以前にも取り上げたことがあるが、ノストラダムスの遺言書には、サロンにある"l’eglise du convent de Saint Francoys"(聖フランシスコ会修道院の教会)の扉と聖マルトの祭壇の間の壁に埋葬してほしい、と書かれている。1791年取り壊されるまで予言者は妻の躯とともにここで安らかに眠っていた。その状況について、1718年に出版された"Nouvelle description de la France"(フランスの新しい記述)第三巻の486頁、サロンの項に見ることができる。この本はフランス国内の地名をABC順に並べてそれぞれの土地に関わるトピックを記述しており、実際に現地で確認したものと思われる。

この教会は”l’eglise des Cordeliers”(コルドリエ派の教会)と記述している文献もあるが、まったく同じものである。Google Booksの『フランスの新しい記述』によると、コルドリエの教会に入って修道院の扉を開くと、壁の反対の右手にノストラダムスの墓がある。この墓は四角形で人が立ったほどの高さがある。上部はなだらかな傾斜がある。なかなかいい顔立ちの59歳のときの肖像画が掲げられている。石版上には墓碑銘が刻み込まれている。地元のアンドレ・シェイネ氏はおそらくこういった記述をもとに当時の墓の様子を版画で再現したのだろう。下記の画像を参照のこと。

『Quarkスペシャル ノストラダムスの謎』(講談社、1992年)の107頁に、最初の埋葬地としてシェイネ氏の示した版画と、現在レストランになっているという埋葬場所の、ふたつ並べた写真が載っている。よく見ると場所の面影はある。10数年前にこの本を持ってサロンを訪れたときは、残念ながらこのレストランがどこにあるのか見つからなかった。竹下節子氏の『さよならノストラダムス』(文藝春秋、1999年)の28頁では、そのレストランが「ブロシュリー・デ・コルドリエ」"La Brocherie des Cordeliers"であると教えてくれる。串焼きやローストが専門の地元の伝統料理のお店であるという。

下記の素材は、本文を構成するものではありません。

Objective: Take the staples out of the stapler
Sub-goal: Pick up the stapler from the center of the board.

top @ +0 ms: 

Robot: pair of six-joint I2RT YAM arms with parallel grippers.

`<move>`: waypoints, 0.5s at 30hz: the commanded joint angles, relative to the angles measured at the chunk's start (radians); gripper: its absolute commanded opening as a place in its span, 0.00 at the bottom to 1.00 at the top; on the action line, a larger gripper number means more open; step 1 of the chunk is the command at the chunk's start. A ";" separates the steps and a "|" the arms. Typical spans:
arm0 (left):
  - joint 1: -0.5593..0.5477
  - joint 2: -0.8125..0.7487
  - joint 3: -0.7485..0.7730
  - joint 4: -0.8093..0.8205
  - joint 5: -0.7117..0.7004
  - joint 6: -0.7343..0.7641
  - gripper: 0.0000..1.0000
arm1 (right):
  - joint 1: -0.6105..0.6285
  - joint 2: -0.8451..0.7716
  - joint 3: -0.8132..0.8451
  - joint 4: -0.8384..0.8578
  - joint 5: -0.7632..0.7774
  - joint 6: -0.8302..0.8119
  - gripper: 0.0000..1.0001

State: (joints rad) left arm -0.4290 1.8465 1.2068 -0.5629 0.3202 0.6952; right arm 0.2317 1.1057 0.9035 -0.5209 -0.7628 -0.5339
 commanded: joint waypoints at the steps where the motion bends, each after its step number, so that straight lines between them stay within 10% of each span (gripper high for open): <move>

インターネット上で検索をかけると、すぐさまこのレストランがヒットし、住所と地図が出てくる。(73 Rue d'Hozier, 13300 Salon-de-Provence)おまけにストリートビューにすると、まさにその土地を実際に歩いているかのように街並みを堪能することができる。この近辺をぶらぶらしてみたが該当するレストランらしきものは見当たらなかった。同じドジエ通りに"La Table des Cordeliers"というレストランもあるが住所も違うし別のもののようだ。少し歩くとノストラダムスの彫像も見える。今度サロンに行く機会があればぜひこのレストランでノストラダムスの墓跡を見ながら食事をしてみたいものだ。